Fascinating topic and post.
This should be encouraging for doctors considering a career change to fund manager.
I came close to following a path like Kris Jenner’s.
I likely am a better doctor than a fund manager so I made the right choice.
Several successful investors like Peter Lynch and Ben Graham have said that we can improve our “batting average” by choosing stocks within our area of expertise.

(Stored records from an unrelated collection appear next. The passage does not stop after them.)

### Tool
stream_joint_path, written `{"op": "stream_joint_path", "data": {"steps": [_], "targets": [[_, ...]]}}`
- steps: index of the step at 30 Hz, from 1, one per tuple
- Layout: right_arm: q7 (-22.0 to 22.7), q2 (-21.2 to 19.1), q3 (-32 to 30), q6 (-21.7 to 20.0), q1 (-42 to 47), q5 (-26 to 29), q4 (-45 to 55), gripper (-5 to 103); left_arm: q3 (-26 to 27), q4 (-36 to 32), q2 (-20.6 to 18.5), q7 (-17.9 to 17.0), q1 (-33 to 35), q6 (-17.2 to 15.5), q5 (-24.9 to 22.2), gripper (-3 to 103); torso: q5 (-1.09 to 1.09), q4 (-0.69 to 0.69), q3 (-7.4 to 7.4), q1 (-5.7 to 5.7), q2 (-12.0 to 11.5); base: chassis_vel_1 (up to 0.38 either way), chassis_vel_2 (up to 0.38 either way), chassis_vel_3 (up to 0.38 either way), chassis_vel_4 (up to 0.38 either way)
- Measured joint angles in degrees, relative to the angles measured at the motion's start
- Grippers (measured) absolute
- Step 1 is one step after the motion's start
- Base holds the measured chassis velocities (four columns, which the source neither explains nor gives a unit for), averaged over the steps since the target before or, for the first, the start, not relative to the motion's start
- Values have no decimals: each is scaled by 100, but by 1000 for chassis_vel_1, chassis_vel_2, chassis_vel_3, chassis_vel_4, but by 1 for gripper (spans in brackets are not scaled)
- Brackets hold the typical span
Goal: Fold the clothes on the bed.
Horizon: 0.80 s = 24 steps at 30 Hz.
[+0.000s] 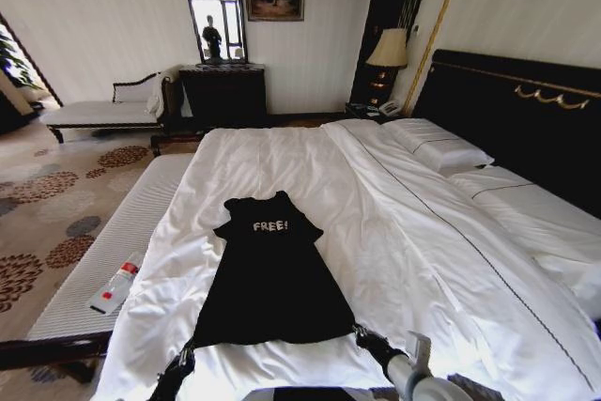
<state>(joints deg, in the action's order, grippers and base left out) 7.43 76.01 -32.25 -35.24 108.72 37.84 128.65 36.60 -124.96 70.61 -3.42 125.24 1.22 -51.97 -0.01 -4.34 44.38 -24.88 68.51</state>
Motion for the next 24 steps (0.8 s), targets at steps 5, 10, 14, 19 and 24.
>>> {"op": "stream_joint_path", "data": {"steps": [5,10,14,19,24], "targets": [[-20,39,98,258,18,-470,-49,1,-27,74,6,-5,-19,1,-49,0,0,1,0,0,0,0,0,0,0],[-5,77,197,557,61,-585,-161,1,-17,56,-9,-13,-59,-27,-111,0,0,-1,0,0,0,0,0,0,0],[-11,84,213,555,60,-628,-211,1,-12,50,-13,-19,-75,-47,-117,0,0,0,0,0,0,0,0,0,0],[12,89,219,517,58,-640,-264,1,-12,67,-22,-17,-52,-54,-126,0,1,0,0,0,0,0,0,0,0],[101,90,232,608,70,-634,-290,1,-4,95,-54,-17,-46,-55,-169,0,0,0,1,-2,0,30,-21,-31,19]]}}
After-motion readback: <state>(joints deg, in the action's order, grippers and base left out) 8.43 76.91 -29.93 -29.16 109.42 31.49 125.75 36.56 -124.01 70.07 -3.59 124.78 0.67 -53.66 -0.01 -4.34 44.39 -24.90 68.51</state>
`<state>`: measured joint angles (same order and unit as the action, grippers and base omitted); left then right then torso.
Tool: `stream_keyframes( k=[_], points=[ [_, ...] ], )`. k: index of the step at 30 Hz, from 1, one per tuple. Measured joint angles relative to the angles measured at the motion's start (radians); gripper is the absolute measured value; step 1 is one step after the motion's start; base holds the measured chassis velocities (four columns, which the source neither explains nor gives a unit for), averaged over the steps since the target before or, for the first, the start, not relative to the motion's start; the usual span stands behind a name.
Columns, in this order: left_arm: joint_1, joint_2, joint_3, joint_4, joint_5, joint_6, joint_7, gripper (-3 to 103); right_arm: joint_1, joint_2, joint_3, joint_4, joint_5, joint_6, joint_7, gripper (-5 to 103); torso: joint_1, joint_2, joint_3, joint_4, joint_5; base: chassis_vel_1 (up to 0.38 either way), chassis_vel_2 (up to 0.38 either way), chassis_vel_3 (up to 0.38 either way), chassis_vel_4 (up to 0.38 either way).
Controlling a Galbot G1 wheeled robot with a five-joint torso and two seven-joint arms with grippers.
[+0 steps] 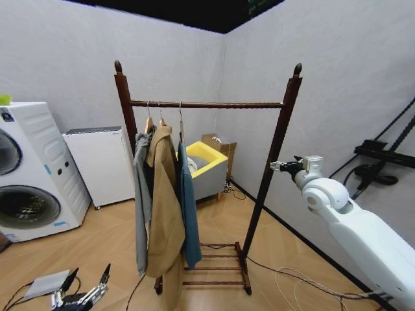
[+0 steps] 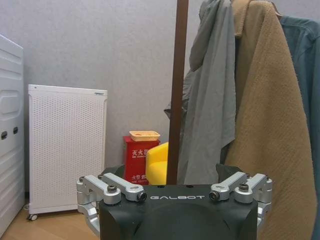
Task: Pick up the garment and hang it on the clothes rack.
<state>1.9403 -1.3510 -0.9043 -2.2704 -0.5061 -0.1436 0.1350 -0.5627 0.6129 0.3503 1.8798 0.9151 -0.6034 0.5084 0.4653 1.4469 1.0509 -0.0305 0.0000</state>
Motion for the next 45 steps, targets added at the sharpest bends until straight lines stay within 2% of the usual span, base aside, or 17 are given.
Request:
stream_keyframes(
  k=[24, 34, 35, 37, 38, 40, 41, 43, 45],
  points=[
    [0.000, 0.000, 0.000, 0.000, 0.000, 0.000, 0.000, 100, 0.060, -0.003, -0.077, 0.011, 0.012, -0.019, 0.037, 100, 0.000, 0.000, 0.000, -0.0001, 0.0001, -0.096, -0.107, -0.114, -0.103],
    [0.000, 0.000, 0.000, 0.000, 0.000, 0.000, 0.000, 100, 0.039, -0.010, -0.065, 0.042, 0.020, -0.027, 0.063, 100, 0.000, 0.000, 0.000, 0.0000, 0.0002, -0.016, -0.237, -0.240, -0.009],
    [0.000, 0.000, 0.000, 0.000, 0.000, 0.000, 0.000, 100, 0.037, -0.015, -0.062, 0.058, 0.027, -0.031, 0.073, 100, 0.000, 0.000, 0.000, 0.0000, -0.0007, 0.072, -0.353, -0.342, 0.100],
    [0.000, 0.000, 0.000, 0.000, 0.000, 0.000, 0.000, 100, 0.033, -0.015, -0.060, 0.073, 0.033, -0.034, 0.086, 100, 0.000, 0.000, 0.000, -0.0002, 0.0012, 0.141, -0.379, -0.393, 0.134],
    [0.000, 0.000, 0.000, 0.000, 0.000, 0.000, 0.000, 100, 0.033, -0.015, -0.060, 0.073, 0.033, -0.034, 0.086, 100, 0.000, 0.000, 0.000, -0.0002, 0.0012, 0.169, -0.379, -0.396, 0.143],
    [0.000, 0.000, 0.000, 0.000, 0.000, 0.000, 0.000, 100, 0.025, -0.016, -0.046, 0.081, 0.033, -0.034, 0.085, 100, 0.000, 0.000, 0.000, 0.0001, -0.0012, 0.135, -0.400, -0.400, 0.163],
    [0.000, 0.000, 0.000, 0.000, 0.000, 0.000, 0.000, 100, 0.014, -0.015, -0.032, 0.082, 0.033, -0.035, 0.079, 100, 0.000, 0.000, 0.000, -0.0001, 0.0004, 0.164, -0.416, -0.404, 0.164],
    [0.000, 0.000, 0.000, 0.000, 0.000, 0.000, 0.000, 100, 0.000, -0.015, -0.011, 0.085, 0.032, -0.033, 0.064, 100, -0.001, 0.000, 0.000, 0.0000, 0.0010, 0.142, -0.398, -0.410, 0.164],
    [0.000, 0.000, 0.000, 0.000, 0.000, 0.000, 0.000, 100, -0.031, -0.014, 0.033, 0.085, 0.028, -0.023, 0.039, 100, -0.001, 0.001, -0.001, 0.0001, -0.0004, 0.083, -0.321, -0.312, 0.080]
  ],
)
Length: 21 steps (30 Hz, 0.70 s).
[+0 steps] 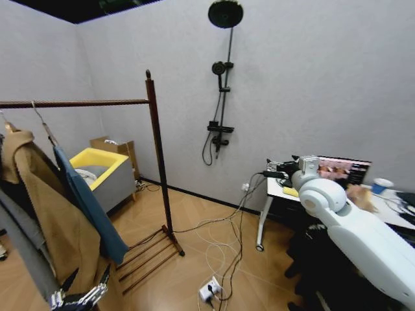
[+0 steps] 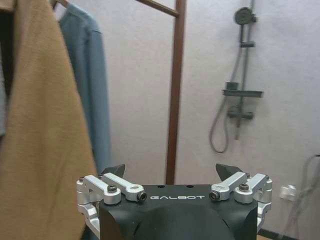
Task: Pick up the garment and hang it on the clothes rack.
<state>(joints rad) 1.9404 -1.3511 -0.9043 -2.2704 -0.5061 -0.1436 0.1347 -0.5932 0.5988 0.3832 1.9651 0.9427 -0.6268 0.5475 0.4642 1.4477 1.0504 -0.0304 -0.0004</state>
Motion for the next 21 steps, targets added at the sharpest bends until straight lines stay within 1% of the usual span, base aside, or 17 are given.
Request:
stream_keyframes(
  k=[4, 6, 7, 10, 12, 14, 19, 21],
  points=[
    [0.000, 0.000, 0.000, 0.000, 0.000, 0.000, 0.000, 100, -0.027, -0.002, 0.033, -0.001, -0.002, 0.010, -0.012, 100, 0.000, 0.000, 0.000, -0.0005, 0.0007, -0.012, -0.174, -0.257, -0.025],
    [0.000, 0.000, 0.000, 0.000, 0.000, 0.000, 0.000, 100, -0.067, -0.002, 0.075, 0.001, -0.011, 0.025, -0.027, 100, 0.000, 0.000, 0.000, -0.0007, 0.0005, -0.152, -0.135, -0.141, -0.132],
    [0.000, 0.000, 0.000, 0.000, 0.000, 0.000, 0.000, 100, -0.067, -0.002, 0.075, 0.001, -0.011, 0.025, -0.027, 100, 0.000, 0.000, 0.000, -0.0007, 0.0005, -0.185, -0.124, -0.141, -0.176],
    [0.000, 0.000, 0.000, 0.000, 0.000, 0.000, 0.000, 100, -0.127, 0.006, 0.124, 0.021, -0.018, 0.035, -0.041, 100, 0.002, -0.001, 0.001, -0.0001, 0.0007, -0.164, -0.068, -0.041, -0.197],
    [0.000, 0.000, 0.000, 0.000, 0.000, 0.000, 0.000, 100, -0.145, 0.008, 0.137, 0.028, -0.019, 0.037, -0.043, 100, 0.002, -0.002, 0.001, 0.0001, 0.0006, -0.158, -0.079, -0.036, -0.203],
    [0.000, 0.000, 0.000, 0.000, 0.000, 0.000, 0.000, 100, -0.177, 0.010, 0.163, 0.043, -0.021, 0.041, -0.051, 100, 0.002, -0.002, 0.001, 0.0000, 0.0003, -0.152, -0.065, -0.056, -0.166],
    [0.000, 0.000, 0.000, 0.000, 0.000, 0.000, 0.000, 100, -0.205, 0.019, 0.180, 0.056, -0.022, 0.044, -0.056, 100, 0.001, -0.001, 0.001, -0.0003, 0.0005, -0.114, -0.123, -0.119, -0.151],
    [0.000, 0.000, 0.000, 0.000, 0.000, 0.000, 0.000, 100, -0.210, 0.026, 0.181, 0.058, -0.021, 0.052, -0.078, 100, 0.001, -0.001, 0.000, -0.0008, 0.0004, -0.083, -0.161, -0.165, -0.069]
  ],
)
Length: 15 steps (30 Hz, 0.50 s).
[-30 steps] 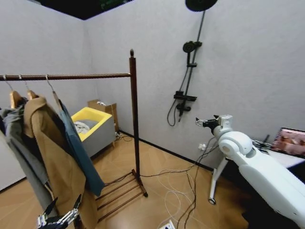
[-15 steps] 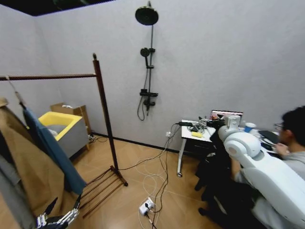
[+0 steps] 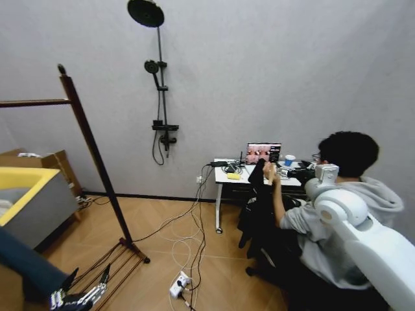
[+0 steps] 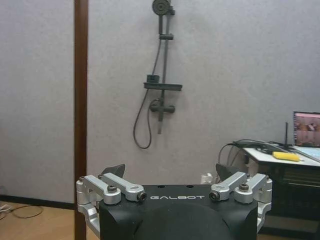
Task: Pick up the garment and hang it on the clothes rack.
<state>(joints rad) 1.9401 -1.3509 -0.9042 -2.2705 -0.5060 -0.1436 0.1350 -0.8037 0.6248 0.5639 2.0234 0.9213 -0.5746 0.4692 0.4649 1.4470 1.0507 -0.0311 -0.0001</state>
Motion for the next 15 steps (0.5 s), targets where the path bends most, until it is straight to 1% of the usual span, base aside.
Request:
stream_keyframes(
  k=[1, 2, 3, 4, 5, 6, 7, 10, 12, 13, 14, 15],
  points=[
    [0.000, 0.000, 0.000, 0.000, 0.000, 0.000, 0.000, 100, -0.003, 0.002, 0.000, 0.000, 0.003, 0.012, -0.020, 100, 0.000, 0.000, 0.000, 0.0002, 0.0000, -0.070, -0.129, -0.127, -0.032],
    [0.000, 0.000, 0.000, 0.000, 0.000, 0.000, 0.000, 100, -0.003, 0.002, 0.000, 0.000, 0.003, 0.012, -0.020, 100, 0.000, 0.000, 0.000, 0.0002, 0.0000, -0.070, -0.129, -0.127, -0.032],
    [0.000, 0.000, 0.000, 0.000, 0.000, 0.000, 0.000, 100, -0.013, 0.007, 0.002, 0.002, 0.007, 0.050, -0.059, 100, 0.000, 0.000, 0.000, 0.0001, 0.0000, -0.038, -0.129, -0.030, -0.025],
    [0.000, 0.000, 0.000, 0.000, 0.000, 0.000, 0.000, 100, -0.030, 0.013, 0.003, 0.015, 0.008, 0.085, -0.078, 100, 0.000, 0.000, 0.000, 0.0004, 0.0000, -0.035, -0.074, -0.030, 0.002],
    [0.000, 0.000, 0.000, 0.000, 0.000, 0.000, 0.000, 100, -0.030, 0.013, 0.003, 0.015, 0.008, 0.085, -0.078, 100, 0.000, 0.000, 0.000, 0.0004, 0.0000, -0.035, -0.074, -0.030, 0.002],
    [0.000, 0.000, 0.000, 0.000, 0.000, 0.000, 0.000, 100, -0.062, 0.023, 0.012, 0.050, 0.010, 0.098, -0.072, 100, 0.000, 0.000, 0.000, 0.0005, 0.0003, 0.000, 0.000, 0.000, 0.000],
    [0.000, 0.000, 0.000, 0.000, 0.000, 0.000, 0.000, 100, -0.096, 0.033, 0.032, 0.085, 0.013, 0.094, -0.061, 100, 0.000, 0.000, 0.000, 0.0008, 0.0000, 0.000, 0.000, 0.000, 0.000],
    [0.000, 0.000, 0.000, 0.000, 0.000, 0.000, 0.000, 100, -0.134, 0.043, 0.060, 0.111, 0.009, 0.092, -0.067, 100, 0.000, 0.000, 0.000, 0.0008, -0.0002, 0.000, 0.000, 0.000, 0.000],
    [0.000, 0.000, 0.000, 0.000, 0.000, 0.000, 0.000, 100, -0.236, 0.070, 0.145, 0.168, -0.017, 0.112, -0.111, 100, 0.001, 0.000, 0.000, 0.0011, 0.0000, -0.004, 0.026, 0.000, -0.013],
    [0.000, 0.000, 0.000, 0.000, 0.000, 0.000, 0.000, 100, -0.292, 0.089, 0.195, 0.196, -0.038, 0.120, -0.136, 100, 0.001, 0.000, 0.000, 0.0011, -0.0005, 0.000, 0.000, 0.000, 0.000],
    [0.000, 0.000, 0.000, 0.000, 0.000, 0.000, 0.000, 100, -0.292, 0.089, 0.195, 0.196, -0.038, 0.120, -0.136, 100, 0.001, 0.000, 0.000, 0.0011, -0.0005, 0.000, 0.000, 0.000, 0.000],
    [0.000, 0.000, 0.000, 0.000, 0.000, 0.000, 0.000, 100, -0.354, 0.112, 0.244, 0.221, -0.066, 0.127, -0.158, 100, 0.001, 0.000, 0.000, 0.0008, -0.0003, 0.000, 0.000, 0.000, 0.000]
  ],
)
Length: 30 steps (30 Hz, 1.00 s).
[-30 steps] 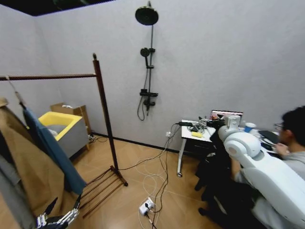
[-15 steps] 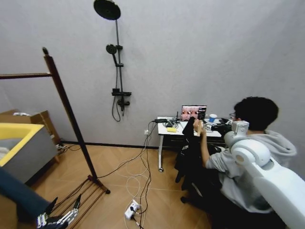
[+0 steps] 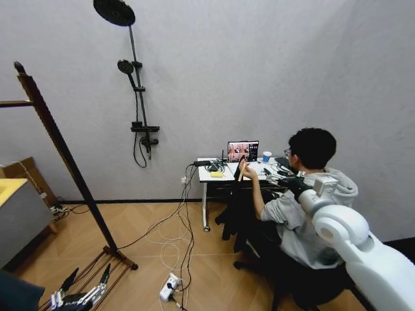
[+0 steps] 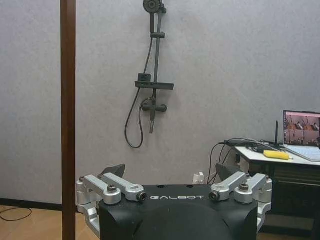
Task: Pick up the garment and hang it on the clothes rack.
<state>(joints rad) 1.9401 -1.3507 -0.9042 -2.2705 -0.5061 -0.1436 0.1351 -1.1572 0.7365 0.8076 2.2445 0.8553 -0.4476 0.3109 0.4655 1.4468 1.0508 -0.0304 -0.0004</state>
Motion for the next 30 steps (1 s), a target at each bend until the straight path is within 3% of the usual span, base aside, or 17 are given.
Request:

In my consulting with investment banking firms, I have run across smart health care analysts who were way off about the future prospects of companies since they didn’t understand how health care really works. So your chances of picking the right spinal cord stimulator company may be better than picking the right cryptocurrency.
That can help improve your “batting average” when picking stocks. But your baseline average is low. Likely lower than average. Which is already bad. So you will be better off sticking with stock index funds.
It’s one paper and a data point. But face validity goes with my priors (as I am sure with most readers following the blog).
I was waiting for the money closing paragraph, however. Of the top 5 or 10 health care funds available (by size and duration > than say 10 years), how many are overseen by specialists? That’s something I want to know.
Thanks, and great post.
Brad
I agree this is not actionable for individual investors. Not only the survivorship bias, but also the need to reinvest dividends across the entire lineup of specialist/non-specialist funds (as opposed to the specific funds that generated the distributions). And presumably every month one would have to check whether there were manager changes and rebalance to equal weights without transaction costs.
It would be more interesting to see how many (if any) of the specialist funds delivered consistent alpha. My bet is very few and figuring out which ones ahead of time would be impossible. Same problem as with all actively managed funds.
As an anecdote, in my own portfolio I have a legacy holding of the Vanguard healthcare fund. Decades ago I thought it would be a long term play on rising healthcare costs and aging in America. It outperformed for many years and then got smoked by tech. Over my holding period it’s probably just a little ahead of the S&P index fund.
Over this time period, even the average of the generalist funds delivered alpha. Health care has been an interesting sector for a while that way.
The generalist performance doesn’t look statistically significant unless you add back fees.
Maybe not, but it’s unusual that it is even close! Most of the time active management looks terrible after 20 years.